Former Naval Education, Training and Doctrine Command general division commander Chang Pei-ning (張培凝) is to serve three years and 10 months in prison for setting up a spy ring for China after the Supreme Court denied his appeal, Chinese-language media reported yesterday.
Chang denied the charges in the first trial, but the Kaohsiung District Court rejected his defense, convicting him of contraventions of the National Security Act (國家安全法).
The Kaohsiung branch of the High Court in the second trial after Chang appealed the initial ruling upheld the sentence from the first trial of three years and 10 months.
Photo: Chang Wen-chuan, Taipei Times
The Supreme Court found the sentence not improper.
Chang can no longer appeal.
Chang has filed a lawsuit against the Republic of China Navy Command after it ordered him to return NT$7.72 million (US$233,317) in retirement pay.
The Taipei High Administrative Court has ruled against him in the lawsuit, although he can appeal the decision.
Chang in 2006 was recruited by Hong Kong businessman Hsieh Hsi-chang (謝錫璋) to develop an espionage cell in Taiwan, prosecutors said.
Cheng introduced Colonel Ho Chung-chi (何忠枝), head of the Navy Command Headquarters planning division, and Ho’s wife, Chang Hsiu-yun (莊秀雲), to Hsieh in 2008, prosecutors said.
The couple were bribed with banquets and an all-expenses-paid trip to Thailand, prosecutors said.
Both pled guilty in the first trial, with Ho sentenced to 10 months and Chang to three months, with their failure to recruit any spies for the Chinese Communist Party (CCP) a mitigating factor.
Ho appealed, but the High Court handed him a four-year suspended sentence in the second trial.
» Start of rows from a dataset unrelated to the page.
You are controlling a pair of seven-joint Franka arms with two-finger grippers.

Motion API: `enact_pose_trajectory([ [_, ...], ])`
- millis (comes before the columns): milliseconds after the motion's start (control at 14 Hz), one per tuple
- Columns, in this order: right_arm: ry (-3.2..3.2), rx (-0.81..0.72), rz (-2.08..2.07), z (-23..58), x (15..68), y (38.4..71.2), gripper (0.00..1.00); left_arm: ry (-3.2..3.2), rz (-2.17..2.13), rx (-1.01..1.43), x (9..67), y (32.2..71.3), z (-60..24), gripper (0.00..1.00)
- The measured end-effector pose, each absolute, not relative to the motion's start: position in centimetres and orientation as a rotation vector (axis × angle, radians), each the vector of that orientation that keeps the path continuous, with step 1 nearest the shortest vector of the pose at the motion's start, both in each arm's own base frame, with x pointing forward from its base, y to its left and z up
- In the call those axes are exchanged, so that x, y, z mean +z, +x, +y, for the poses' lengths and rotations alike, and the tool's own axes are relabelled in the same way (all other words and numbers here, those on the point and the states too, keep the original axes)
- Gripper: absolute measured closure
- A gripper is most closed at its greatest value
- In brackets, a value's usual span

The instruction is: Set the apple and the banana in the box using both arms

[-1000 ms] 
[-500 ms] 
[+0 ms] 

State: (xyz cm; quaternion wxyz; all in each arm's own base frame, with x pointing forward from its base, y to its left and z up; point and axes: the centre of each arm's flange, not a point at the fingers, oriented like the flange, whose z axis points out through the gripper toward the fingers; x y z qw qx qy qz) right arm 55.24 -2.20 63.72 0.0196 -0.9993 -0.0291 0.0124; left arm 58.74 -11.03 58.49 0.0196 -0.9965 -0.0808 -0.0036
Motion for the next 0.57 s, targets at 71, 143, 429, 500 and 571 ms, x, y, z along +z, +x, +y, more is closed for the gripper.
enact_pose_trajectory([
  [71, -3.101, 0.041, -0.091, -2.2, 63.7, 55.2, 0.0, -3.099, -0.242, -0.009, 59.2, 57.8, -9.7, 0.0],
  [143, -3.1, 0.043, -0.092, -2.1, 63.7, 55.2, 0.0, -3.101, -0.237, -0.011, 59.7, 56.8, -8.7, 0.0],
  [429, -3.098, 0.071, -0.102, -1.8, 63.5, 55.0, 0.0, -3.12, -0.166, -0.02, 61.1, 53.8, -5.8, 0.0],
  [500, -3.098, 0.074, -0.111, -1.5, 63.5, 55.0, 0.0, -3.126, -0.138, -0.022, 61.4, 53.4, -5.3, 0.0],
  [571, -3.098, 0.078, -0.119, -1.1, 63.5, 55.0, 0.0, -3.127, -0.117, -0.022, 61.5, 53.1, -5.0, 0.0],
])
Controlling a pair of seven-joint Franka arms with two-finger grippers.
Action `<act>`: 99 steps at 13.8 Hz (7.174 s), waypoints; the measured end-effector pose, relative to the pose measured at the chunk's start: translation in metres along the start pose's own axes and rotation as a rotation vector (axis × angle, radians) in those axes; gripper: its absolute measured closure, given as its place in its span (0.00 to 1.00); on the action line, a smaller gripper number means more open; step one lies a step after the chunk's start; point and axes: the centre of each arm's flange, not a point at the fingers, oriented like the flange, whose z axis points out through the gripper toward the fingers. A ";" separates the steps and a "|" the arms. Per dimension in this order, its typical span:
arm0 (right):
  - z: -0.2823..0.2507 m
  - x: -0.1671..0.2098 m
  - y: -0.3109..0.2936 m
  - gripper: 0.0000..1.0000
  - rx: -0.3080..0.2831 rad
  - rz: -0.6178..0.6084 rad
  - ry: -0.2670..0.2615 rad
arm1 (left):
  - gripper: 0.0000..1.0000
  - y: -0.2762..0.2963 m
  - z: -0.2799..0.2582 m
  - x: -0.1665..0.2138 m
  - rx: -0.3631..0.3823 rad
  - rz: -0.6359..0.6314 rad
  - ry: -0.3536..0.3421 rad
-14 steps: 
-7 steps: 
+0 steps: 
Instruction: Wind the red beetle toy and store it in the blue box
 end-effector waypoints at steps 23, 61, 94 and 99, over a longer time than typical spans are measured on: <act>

Separately, three staff members of the Democratic Progressive Party (DPP) have been detained without visitation rights and are being investigated on suspicion of spying for the CCP, a source with knowledge of the matter said on Thursday.
Their detention comes as several DPP members have been accused of contravening the National Security Act.
The Chinese-language Mirror Media named Presidential Office consultant Wu Shang-yu (吳尚雨), former DPP staff member Chiu Shih-yuan (邱世元) and councilor assistant Huang Chu-jing (黃取榮) as the suspects.
Chiu is a former vice president of the DPP’s Taiwan Institute of Democracy, while Huang is an assistant to New Taipei City Councilor Lee Yu-tien (李余典).
The case is being investigated by the Taipei District Prosecutors’ Office, which questioned the three suspects.
Due to the seriousness of the allegations and the risk of collusion, prosecutors requested that they be detained without visitation rights, which was granted, the report said.
The prosecutors’ office said that the investigation is ongoing and it would not comment on the report.
However, a source said that several members of the DPP have been involved in national security breaches, including leaking sensitive information such as travel itineraries of President William Lai (賴清德).
Those people were detained in the middle of February and prosecutors are investigating the extent of the alleged breaches, the source said.
The investigation might be expanded, the source added.
Sheng Chu-ying (盛礎纓), an assistant to former legislative speaker You Si-kun, was released on bail amid an investigation into allegations that he was recruited by Chinese intelligence agents during a trip to China, Chinese-language media reported on Wednesday.
Sheng is accused of exchanging sensitive legislative information for cash and cryptocurrency beginning in 2019.
The office is continuing investigations into Sheng, who has been barred from leaving the country.